I totally sympathize. I really want to do my dog training business full time, but my husband is on disability and can’t take care of the kids much, and most of my hours would be weekends and evenings when daycares are closed. I may have to go back to my wage job full time because if I can’t work the hours that I need for my dream job…
You have a lot in your plate! I once had my dream job but then having kids made following my dream job a bad idea. So the anchor woman went back home and became a freelance writer. We, as mothers, all sacrificed at some point. All the best!
Thank you for sharing your story! I can definitely empthatise with the feelings and thoughts.
Just as nature has it’s seasons, so does our lives. What if we don’t see some of these choices as sacrifices? What if we see this as a time to build cherished memories, or a time to build strong bonds with out kids so that the teenage years could be easier for all of us. And what if instead of thinking that we are missing out on some big career opportunity now, we choose to believe that new and better opportunities will always be there for us? Perhaps then life can feel a little lighter and we allow in more ease when we live in that space 🙂
Thanks Ruth. These are definitely some thoughts that would make moms feel better.
But we still have to ask, while having children help men’s career, why can’t women have it all?
The story is very interesting and important. I always believed that carieer is a primary issue until I had my kids. Now I a stay at home mom and don’t regret that I can’t work. Kids are my main job ))
Sigh! I have a dream that one day no woman has to make difficult choice between career and children!

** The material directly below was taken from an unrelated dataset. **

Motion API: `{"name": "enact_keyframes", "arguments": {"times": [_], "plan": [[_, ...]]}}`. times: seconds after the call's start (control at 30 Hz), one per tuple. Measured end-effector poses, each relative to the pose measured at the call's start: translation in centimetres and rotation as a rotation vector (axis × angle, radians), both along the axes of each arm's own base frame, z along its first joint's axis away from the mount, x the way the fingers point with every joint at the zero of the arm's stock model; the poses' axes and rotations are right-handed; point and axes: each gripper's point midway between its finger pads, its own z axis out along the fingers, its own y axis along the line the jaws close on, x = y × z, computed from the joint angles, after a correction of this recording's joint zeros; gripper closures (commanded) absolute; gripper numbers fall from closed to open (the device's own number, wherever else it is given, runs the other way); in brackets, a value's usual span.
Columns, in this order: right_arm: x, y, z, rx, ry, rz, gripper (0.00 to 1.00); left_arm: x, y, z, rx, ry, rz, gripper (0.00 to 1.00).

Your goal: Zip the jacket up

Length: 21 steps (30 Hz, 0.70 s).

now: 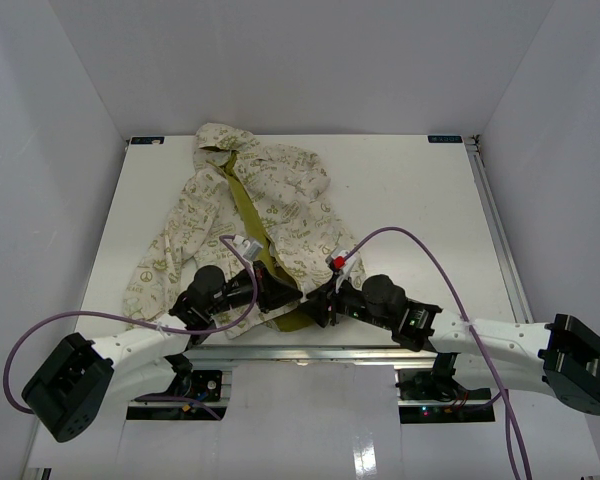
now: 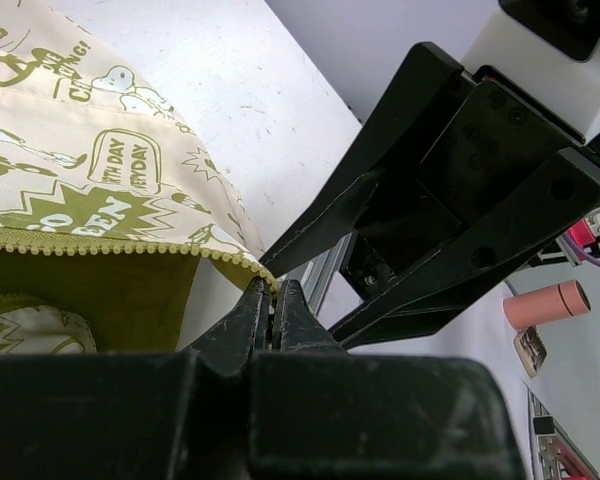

The balance between work and home life – a constant struggle! Lately I’ve been feeling a stronger pull towards the kids and home and I’m trying to figure out how to make that work because work isn’t letting up. One day at a time! Thanks for sharing To-Wen! (And good luck with all that writing!)
Thanks Eva! I ended up with making an agreement with them that I’ll finish the first 200,000 words by the end of this year. I hope there won’t be a male competitor show up and steal my job! Should that ever happen I won’t be able to compete against a man who doesn’t have children to worry about.
It’s such a complicated issue! At my job I was fortunate to have a six month paid maternity leave for my youngest child, but when I was back I often felt like I was being expected to “compensate” for the time away. The problem is I felt somewhat slow-witted as I’ve heard some women do while breastfeeding. In fact, I later read a book that showed that it is relatively normal to feel a little slower while your child is young, as biologically you’re somehow wired to focus on the child.
Even though I sometimes feel a bit frustrated because I know that my career could have advanced more if I had more time, but overall it is more important to me to give as much attention as possible to my kids in this stage of their lives regardless of the professional consequences.
So true.
Still I don’t think women should sacrifice her career too much for her children. For me career isn’t just a job, it’s about self-realization.